> _Your assignment_:
Your task is to tally the lines of the listing containing the word "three" and report the figure alone.

[[ Dataset extract open ]]

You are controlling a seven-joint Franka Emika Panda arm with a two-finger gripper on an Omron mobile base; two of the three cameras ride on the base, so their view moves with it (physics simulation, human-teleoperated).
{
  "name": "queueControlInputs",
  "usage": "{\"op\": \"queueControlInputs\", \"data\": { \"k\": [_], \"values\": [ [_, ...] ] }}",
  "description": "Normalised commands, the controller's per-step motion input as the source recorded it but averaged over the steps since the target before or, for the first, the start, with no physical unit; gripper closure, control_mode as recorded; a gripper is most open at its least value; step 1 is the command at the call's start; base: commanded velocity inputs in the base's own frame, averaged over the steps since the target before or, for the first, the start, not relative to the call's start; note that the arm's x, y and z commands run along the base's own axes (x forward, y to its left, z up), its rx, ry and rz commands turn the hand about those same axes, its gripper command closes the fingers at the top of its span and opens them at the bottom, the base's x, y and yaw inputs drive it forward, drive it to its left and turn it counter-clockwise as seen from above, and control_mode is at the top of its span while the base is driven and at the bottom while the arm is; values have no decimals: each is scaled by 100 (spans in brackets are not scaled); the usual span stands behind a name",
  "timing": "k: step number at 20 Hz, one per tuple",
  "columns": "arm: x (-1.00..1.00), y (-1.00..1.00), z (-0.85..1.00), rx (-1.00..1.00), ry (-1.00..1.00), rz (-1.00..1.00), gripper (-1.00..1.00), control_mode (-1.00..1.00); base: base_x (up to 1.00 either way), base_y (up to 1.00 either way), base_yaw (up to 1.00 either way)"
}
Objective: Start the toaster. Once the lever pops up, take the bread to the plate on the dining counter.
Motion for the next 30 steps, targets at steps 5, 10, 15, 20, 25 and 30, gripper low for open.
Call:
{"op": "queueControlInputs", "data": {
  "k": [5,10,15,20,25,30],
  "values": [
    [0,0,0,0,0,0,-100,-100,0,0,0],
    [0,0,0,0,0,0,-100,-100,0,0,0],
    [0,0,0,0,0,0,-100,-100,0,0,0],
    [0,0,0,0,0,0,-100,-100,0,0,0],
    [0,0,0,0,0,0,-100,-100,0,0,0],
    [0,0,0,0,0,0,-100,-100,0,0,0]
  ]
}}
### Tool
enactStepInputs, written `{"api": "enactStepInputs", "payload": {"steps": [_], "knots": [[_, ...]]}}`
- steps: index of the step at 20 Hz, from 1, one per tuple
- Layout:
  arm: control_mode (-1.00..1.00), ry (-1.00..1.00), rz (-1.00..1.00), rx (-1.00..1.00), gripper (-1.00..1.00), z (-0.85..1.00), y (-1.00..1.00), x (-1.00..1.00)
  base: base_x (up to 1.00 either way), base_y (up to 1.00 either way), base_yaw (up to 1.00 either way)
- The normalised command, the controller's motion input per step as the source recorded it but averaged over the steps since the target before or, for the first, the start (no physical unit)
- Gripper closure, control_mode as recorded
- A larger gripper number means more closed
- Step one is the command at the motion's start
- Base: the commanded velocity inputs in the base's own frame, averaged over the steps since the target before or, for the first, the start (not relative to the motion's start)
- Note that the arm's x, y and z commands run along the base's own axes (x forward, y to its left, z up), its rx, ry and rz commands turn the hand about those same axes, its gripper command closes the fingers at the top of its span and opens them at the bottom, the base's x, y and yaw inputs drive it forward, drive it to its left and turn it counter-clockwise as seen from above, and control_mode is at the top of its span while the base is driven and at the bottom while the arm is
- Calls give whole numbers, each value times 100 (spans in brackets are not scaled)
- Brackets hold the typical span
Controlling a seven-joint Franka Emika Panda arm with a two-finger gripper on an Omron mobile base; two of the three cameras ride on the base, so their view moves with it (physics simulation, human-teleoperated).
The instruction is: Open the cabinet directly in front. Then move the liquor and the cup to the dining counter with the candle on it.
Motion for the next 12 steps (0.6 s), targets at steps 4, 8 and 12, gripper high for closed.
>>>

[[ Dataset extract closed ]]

> _Solution_:
2